Re: Exception handling outside of guest VM
Posted: Wed Feb 17, 2021 12:54 pm
by feryno
if you start hypervisor first and then let to start guest (VM with OS) then you need to setup only host IDT and host exception handlers (hypervisor part) and let guest VM (OS) to setup its exception handling (guest IDT base, guest IDT limit, setting all necessary vectors)
KVM intercepts triple faults (vm exit from guest) and shuts down faulting VM, this is the same as when triple fault occurs on baremetal cpu (cpu is put into shutdown state by hardware mechanism)
you can intercept guest attempts to execute LIDT if your CPU and virtualization version is capable to do that (old intel versions were not capable like core 2 duo)
you can also inspect guest IDT base and guest IDT limit
from the hypervisor, you can inject fake interrupts into guest as well erase some exceptions which occurred while guest was running (so exception won't be delivered into guest OS via its guest IDT)

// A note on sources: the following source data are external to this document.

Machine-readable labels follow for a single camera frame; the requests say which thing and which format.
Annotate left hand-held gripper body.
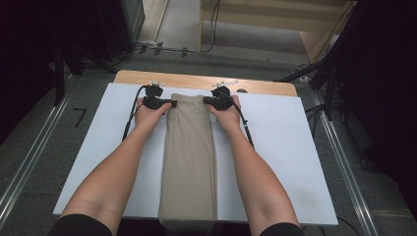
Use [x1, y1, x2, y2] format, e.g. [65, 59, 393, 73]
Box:
[142, 80, 165, 111]

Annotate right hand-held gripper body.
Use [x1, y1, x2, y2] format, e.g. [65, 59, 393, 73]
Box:
[209, 79, 239, 112]

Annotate khaki pants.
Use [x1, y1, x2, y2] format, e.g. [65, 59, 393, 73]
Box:
[157, 92, 218, 234]

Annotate person's right hand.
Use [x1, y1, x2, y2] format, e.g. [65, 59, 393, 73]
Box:
[206, 94, 244, 134]

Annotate person's left hand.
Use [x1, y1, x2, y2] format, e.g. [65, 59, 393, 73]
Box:
[133, 97, 173, 132]

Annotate white board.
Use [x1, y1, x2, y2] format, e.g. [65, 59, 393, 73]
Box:
[52, 82, 339, 226]

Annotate dark cabinet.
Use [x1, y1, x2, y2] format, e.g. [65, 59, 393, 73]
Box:
[119, 0, 147, 45]

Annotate beige wooden platform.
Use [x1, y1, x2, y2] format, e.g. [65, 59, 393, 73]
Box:
[198, 0, 357, 55]

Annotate black metal stand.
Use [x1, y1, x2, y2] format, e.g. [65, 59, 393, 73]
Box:
[274, 53, 340, 122]
[52, 41, 116, 106]

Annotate dark curtain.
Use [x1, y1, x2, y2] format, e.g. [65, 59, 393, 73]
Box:
[0, 0, 124, 147]
[328, 0, 417, 217]

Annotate black right sleeve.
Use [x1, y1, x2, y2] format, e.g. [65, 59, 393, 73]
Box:
[260, 221, 307, 236]

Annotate black sleeve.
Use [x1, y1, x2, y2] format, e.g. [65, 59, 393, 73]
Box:
[48, 213, 115, 236]
[260, 221, 307, 236]

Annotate black left sleeve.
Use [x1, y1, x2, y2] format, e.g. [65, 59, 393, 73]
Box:
[48, 213, 115, 236]

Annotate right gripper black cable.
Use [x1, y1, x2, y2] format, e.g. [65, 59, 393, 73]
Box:
[215, 88, 256, 149]

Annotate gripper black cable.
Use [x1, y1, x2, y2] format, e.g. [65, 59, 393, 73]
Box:
[215, 88, 256, 149]
[121, 85, 148, 143]

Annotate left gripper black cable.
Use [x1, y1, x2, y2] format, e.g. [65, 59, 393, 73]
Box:
[121, 85, 148, 143]

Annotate black hanging cable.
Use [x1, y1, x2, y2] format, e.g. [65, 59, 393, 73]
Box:
[201, 0, 221, 54]

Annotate metal floor rail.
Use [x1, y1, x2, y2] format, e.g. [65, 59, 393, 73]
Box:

you can intercept all guest exceptions you are interested in by enabling corresponding bits (intel vmcs exception bitmap, amd VMCB offset +8, offset +C bit 1. for NMI), under intel the your mentioned triple fault always causes vm exit (unconditionally) while for the other exceptions you can enable/disable their interception (conditional vm exits)
Re: Exception handling outside of guest VM
Posted: Wed Feb 17, 2021 2:47 pm
by gonzo
Thanks feryno, that was very helpful. Is it possible to manipulate the VMCB from userspace using the KVM API?
If not, I'll just make every exception handler cause a VMEXIT
Re: Exception handling outside of guest VM
Posted: Thu Feb 18, 2021 12:17 pm
by feryno
Hi gonzo, I do not know exactly. KVM is too big project, I developed my own lightweight hypervisor (uefi binary below 50 kB). But I expect for security reasons KVM should not allow to manipulate Intel VMCS / AMD VMCB from usermode (I mean VM ring3). Maybe KVM has an interface to access them from VM ring 0 (something must cause vm exit, KVM must know this vm exit was an request to read or write some VMCS/VMCB field, then KVM must handle the request and finally resume the guest, I know that ms hyper-v has such hypercalls using Intel vmcall / AMD vmmcall instructions, but I do not know KVM so well). For Intel direct accessing the VMCS memory is discouraged and VMREAD/VMWRITE is dedicated to do that (offsets of VMCS fields change among VMX versions and CPU may use hardware cached values instead of inspecting VMCS memory). For AMD there VMCB is read/written using memory reads/writes but there is not direct way to find VMCB memory page (and again CPU may use fast internal caches and not to look into VMCB memory page). There are projects like
Actaeon to scan mem and find VMCS/VMCB - it is trivial to use memory virtualization and not to expose page holding VMCS/VMCB into guest physical memory. If you are able to find and manipulate memory holding VMCB/VMCS, the CPU could use internal caches (fast) and not to look into the memory page (slower). I just wanted to say do not try hackers method, even if you find a security hole, it will be patched soon if you publish it. Try to find official way in KVM documentation. If you don't find suitable way in documentation, then you have to modify KVM source code and adapt everything to your purposes.